Aos 21′, Vavá marcou o segundo, mas o árbitro Arturo Yamasaki anulou alegando impedimento. Foi a primeira de algumas decisões controversas do juiz peruano.
Mas nem fez muita diferença. Dez minutos depois, Zagallo cobrou escanteio de trivela da esquerda. Garrincha subiu mais que Rodríguez e, do bico da pequena área, cabeceou forte para dentro. Foi um lance muito semelhante ao gol de cabeça que o mesmo Mané havia marcado contra a Inglaterra três dias antes. Desde o princípio, o Chile já havia se mostrado vulnerável na bola aérea defensiva.
Mas a animada e esperançosa torcida local não se cansava de incentivar o seu time. E empurrado pela fanática torcida, o Chile não se dava por vencido. Jorge Toro recebeu na intermediária ofensiva e sofreu falta de Zito. O próprio Toro cobrou com perfeição e mandou no ângulo direito de Gylmar.

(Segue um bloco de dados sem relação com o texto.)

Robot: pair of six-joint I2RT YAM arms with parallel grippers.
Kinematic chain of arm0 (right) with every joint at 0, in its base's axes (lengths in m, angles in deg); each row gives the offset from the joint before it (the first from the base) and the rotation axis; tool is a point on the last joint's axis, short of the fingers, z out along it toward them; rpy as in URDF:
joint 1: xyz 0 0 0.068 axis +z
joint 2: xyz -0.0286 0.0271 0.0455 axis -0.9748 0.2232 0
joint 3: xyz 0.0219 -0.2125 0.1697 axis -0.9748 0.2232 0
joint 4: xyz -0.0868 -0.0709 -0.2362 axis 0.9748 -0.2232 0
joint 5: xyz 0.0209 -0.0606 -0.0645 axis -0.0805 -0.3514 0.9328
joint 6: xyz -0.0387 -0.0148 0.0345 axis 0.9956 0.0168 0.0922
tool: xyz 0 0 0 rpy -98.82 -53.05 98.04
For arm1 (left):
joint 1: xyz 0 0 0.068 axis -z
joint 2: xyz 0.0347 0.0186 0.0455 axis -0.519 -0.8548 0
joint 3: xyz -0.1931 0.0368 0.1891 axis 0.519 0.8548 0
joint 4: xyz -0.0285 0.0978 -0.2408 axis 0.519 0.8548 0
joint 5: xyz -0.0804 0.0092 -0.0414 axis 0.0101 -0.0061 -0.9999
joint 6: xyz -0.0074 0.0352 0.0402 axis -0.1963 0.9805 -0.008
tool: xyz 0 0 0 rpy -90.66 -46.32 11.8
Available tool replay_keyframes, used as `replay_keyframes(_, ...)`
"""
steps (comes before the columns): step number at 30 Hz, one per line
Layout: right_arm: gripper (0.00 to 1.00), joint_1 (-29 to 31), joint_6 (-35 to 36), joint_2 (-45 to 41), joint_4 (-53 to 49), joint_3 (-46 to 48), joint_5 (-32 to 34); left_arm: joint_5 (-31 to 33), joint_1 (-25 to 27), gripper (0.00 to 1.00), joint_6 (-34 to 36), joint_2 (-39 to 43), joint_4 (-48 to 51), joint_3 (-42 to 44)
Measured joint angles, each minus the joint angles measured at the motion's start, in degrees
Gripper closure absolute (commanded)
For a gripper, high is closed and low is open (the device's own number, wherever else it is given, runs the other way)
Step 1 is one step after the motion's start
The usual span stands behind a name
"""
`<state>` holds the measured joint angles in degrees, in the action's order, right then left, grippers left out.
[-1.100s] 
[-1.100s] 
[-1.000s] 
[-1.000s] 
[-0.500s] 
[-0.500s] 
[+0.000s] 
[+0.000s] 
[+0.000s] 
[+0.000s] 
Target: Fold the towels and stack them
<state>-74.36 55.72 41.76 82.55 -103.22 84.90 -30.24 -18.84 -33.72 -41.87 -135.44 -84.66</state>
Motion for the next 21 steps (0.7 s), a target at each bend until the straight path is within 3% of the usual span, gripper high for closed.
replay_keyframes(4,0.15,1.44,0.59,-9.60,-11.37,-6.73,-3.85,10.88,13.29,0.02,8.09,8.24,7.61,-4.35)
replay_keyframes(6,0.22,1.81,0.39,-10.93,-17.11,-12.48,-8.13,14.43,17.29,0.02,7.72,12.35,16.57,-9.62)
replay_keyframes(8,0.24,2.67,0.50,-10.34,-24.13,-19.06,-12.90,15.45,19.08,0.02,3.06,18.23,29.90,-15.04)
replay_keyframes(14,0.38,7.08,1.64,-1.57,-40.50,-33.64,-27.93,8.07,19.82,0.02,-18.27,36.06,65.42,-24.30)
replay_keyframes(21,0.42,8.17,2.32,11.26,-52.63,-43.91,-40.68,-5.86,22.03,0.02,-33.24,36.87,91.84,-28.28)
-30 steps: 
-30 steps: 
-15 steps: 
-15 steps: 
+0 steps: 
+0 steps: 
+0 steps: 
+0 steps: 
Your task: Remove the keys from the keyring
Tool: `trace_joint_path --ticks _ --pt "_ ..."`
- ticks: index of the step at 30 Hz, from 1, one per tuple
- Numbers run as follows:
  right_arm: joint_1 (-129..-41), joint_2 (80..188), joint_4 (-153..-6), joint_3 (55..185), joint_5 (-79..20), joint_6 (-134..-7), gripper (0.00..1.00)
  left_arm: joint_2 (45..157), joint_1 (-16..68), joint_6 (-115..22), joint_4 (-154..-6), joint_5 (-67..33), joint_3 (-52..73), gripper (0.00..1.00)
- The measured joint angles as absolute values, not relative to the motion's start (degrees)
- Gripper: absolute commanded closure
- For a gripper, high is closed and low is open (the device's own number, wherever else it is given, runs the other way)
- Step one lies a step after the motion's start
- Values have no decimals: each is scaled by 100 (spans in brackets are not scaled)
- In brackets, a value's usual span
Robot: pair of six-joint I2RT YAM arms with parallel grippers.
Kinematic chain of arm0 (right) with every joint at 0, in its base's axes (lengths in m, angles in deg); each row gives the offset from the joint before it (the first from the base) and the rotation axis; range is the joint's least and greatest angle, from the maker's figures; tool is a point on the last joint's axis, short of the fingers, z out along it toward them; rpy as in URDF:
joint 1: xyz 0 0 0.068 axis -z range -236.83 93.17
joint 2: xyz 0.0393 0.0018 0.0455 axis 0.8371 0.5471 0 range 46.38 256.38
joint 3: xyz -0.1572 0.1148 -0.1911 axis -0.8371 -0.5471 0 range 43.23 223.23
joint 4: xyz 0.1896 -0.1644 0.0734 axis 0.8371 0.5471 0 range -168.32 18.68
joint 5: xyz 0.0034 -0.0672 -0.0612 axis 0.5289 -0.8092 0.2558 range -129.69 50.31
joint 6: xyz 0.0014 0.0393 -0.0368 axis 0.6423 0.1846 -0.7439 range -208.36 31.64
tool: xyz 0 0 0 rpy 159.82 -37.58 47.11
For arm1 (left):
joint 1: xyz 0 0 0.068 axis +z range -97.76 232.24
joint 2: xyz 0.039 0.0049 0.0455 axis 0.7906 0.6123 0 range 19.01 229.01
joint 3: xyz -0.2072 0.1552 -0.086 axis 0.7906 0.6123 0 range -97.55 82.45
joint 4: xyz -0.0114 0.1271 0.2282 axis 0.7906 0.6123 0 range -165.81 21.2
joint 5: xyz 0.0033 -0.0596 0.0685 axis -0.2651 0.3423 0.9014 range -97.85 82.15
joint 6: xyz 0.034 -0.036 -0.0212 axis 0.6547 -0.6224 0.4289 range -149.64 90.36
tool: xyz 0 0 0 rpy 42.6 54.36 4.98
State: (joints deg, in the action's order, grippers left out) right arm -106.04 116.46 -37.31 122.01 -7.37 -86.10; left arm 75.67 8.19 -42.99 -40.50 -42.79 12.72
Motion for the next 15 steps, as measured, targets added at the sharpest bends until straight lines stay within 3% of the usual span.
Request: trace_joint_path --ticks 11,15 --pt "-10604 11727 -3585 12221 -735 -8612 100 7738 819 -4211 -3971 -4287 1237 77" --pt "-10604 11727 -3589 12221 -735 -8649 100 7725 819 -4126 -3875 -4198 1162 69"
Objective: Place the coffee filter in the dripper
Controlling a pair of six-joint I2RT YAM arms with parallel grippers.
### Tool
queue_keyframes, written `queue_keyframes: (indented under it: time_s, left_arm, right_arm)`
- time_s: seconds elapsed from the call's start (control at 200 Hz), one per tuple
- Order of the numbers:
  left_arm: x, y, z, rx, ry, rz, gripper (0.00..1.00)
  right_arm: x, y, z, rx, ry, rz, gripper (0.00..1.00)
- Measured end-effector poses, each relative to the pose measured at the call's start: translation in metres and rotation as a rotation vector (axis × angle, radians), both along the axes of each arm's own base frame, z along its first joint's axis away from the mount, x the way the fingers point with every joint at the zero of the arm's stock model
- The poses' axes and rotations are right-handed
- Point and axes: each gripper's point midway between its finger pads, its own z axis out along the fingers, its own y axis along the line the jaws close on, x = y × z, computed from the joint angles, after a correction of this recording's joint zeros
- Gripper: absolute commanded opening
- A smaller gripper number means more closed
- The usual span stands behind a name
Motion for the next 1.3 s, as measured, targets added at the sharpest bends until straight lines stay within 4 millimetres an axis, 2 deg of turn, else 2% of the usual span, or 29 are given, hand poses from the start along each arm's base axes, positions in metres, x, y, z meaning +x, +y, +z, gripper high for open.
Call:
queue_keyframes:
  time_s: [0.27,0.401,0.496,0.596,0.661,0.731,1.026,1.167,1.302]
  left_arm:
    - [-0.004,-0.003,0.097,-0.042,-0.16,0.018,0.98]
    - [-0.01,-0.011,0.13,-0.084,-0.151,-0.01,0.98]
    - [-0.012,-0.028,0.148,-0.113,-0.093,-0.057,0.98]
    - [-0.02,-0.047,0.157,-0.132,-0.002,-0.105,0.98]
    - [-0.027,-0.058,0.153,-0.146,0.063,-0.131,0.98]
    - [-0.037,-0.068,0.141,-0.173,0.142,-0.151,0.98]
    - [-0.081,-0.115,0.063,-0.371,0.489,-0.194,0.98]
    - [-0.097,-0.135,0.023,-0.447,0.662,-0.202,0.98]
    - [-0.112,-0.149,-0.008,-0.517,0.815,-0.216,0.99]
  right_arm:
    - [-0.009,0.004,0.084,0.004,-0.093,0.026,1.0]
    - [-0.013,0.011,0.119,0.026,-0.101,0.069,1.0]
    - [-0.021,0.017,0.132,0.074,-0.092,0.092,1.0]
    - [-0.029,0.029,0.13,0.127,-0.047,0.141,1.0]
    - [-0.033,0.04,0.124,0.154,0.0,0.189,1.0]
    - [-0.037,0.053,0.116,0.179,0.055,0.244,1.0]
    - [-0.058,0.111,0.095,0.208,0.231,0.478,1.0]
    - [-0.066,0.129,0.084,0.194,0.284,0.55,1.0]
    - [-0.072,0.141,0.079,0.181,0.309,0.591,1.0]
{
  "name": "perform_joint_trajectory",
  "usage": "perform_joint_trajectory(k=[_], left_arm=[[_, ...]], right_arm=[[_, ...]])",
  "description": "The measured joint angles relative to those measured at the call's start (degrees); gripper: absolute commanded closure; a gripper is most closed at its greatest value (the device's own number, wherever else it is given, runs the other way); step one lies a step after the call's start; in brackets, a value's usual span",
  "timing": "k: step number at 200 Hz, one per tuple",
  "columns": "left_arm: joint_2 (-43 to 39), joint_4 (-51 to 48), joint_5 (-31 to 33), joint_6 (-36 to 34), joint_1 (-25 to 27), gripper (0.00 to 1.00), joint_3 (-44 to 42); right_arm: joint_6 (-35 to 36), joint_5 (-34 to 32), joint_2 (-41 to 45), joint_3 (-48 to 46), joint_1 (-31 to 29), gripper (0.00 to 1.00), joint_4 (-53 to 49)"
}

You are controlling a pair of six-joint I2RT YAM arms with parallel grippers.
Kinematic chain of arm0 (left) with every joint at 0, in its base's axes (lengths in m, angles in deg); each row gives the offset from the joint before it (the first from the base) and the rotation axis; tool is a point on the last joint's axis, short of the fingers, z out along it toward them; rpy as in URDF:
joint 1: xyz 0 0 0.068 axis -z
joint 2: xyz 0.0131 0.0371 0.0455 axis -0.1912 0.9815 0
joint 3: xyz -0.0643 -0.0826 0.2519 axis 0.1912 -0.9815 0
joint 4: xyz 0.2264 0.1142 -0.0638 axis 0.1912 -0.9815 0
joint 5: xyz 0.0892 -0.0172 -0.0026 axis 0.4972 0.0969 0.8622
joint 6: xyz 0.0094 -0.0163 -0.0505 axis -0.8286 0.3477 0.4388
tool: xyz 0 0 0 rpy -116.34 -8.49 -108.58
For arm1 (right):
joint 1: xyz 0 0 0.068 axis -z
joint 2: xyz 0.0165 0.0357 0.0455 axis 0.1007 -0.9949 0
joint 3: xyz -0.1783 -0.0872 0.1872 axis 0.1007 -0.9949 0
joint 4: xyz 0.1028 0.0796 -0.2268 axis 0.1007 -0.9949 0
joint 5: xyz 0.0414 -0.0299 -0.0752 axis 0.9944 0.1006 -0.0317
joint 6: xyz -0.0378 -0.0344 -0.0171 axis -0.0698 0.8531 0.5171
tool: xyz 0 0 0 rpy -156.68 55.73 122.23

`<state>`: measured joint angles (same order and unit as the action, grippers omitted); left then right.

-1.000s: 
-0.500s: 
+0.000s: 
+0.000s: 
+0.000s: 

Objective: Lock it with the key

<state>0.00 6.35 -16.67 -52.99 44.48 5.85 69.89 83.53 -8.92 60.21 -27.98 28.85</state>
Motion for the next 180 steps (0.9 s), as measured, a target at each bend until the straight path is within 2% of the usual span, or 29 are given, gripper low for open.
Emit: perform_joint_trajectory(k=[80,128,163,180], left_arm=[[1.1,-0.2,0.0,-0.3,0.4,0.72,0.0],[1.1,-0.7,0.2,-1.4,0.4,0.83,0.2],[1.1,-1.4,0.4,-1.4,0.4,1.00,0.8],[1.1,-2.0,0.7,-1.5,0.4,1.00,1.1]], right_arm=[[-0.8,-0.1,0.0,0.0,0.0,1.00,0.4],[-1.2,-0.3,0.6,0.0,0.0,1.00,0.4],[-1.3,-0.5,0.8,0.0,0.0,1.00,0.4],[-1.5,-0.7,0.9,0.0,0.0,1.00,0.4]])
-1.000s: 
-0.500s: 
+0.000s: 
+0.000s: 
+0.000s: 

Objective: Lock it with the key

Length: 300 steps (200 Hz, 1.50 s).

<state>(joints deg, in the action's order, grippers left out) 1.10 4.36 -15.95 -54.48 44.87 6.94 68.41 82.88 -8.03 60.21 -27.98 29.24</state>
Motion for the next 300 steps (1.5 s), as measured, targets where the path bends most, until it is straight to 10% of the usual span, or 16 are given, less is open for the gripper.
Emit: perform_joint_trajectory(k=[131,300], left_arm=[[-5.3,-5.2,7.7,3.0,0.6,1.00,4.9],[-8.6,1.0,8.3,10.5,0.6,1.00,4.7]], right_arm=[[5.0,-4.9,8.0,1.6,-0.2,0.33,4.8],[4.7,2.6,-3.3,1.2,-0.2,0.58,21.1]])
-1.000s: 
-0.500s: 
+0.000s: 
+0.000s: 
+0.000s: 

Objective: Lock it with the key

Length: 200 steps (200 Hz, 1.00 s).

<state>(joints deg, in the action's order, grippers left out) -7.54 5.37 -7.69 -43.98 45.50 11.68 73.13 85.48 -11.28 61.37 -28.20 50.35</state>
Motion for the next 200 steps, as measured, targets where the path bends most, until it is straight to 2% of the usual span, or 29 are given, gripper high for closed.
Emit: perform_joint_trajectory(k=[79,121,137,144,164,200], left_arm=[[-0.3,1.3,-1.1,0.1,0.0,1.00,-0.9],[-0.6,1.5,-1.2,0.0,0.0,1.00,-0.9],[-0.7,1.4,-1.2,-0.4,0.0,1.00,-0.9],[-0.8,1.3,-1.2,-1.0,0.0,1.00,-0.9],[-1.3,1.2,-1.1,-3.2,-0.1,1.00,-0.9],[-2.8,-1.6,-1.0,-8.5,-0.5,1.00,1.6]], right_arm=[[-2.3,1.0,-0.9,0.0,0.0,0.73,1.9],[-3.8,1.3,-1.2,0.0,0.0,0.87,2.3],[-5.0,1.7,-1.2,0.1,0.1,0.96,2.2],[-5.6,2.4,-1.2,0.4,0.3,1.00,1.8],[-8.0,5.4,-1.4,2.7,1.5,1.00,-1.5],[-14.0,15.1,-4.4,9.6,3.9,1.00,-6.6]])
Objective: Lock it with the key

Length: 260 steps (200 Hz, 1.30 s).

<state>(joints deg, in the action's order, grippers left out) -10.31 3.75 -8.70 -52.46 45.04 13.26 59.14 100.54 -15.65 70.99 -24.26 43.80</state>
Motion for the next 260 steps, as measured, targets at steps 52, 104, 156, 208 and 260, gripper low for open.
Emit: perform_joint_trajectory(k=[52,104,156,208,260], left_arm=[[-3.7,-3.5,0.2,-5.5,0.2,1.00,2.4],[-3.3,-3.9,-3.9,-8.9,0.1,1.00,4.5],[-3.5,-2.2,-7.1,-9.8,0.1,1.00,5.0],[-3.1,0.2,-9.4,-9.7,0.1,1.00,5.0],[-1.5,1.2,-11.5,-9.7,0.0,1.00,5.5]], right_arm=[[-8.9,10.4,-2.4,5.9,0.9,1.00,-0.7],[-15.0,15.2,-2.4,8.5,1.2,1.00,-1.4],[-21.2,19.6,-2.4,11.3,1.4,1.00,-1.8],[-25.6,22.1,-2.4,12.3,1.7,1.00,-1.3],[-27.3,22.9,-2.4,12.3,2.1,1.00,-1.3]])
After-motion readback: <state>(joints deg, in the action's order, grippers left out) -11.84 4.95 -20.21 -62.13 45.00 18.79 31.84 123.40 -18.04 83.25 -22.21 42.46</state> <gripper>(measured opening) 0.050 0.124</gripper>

Os donos da casa foram para o segundo tempo na esperança de conseguir o empate, mas foram frustrados logo aos três minutos. Garrincha cobrou escanteio da direita. Vavá escapou da marcação, subiu nas costas de Raúl Sánchez e cabeceou para baixo. A bola quicou no chão e tomou o rumo do gol, sem chances para o goleiro (que foi com a mão mole na bola).
(Imagem: Barão Lhkz)
Mas a vantagem de dois gols não deixou o jogo mais fácil para o Brasil. O Chile passava a ter mais posse de bola.
No esforço de agradar ao time da casa, Yamasaki tomou outra de suas decisões discutíveis ao marcar um pênalti para o Chile aos 16′. Os brasileiros reclamaram muito, alegando que a bola teria batido na mão de Zózimo de forma involuntária. Nada adiantou. Leonel Sánchez cobrou rasteiro, no canto esquerdo e diminuiu para os chilenos. Gylmar nem pulou.
Mas Garrincha continuava a mandar no jogo. Em outra arrancada, Mané finalizou, mas o chute saiu fraco para uma defesa fácil do goleiro Escuti.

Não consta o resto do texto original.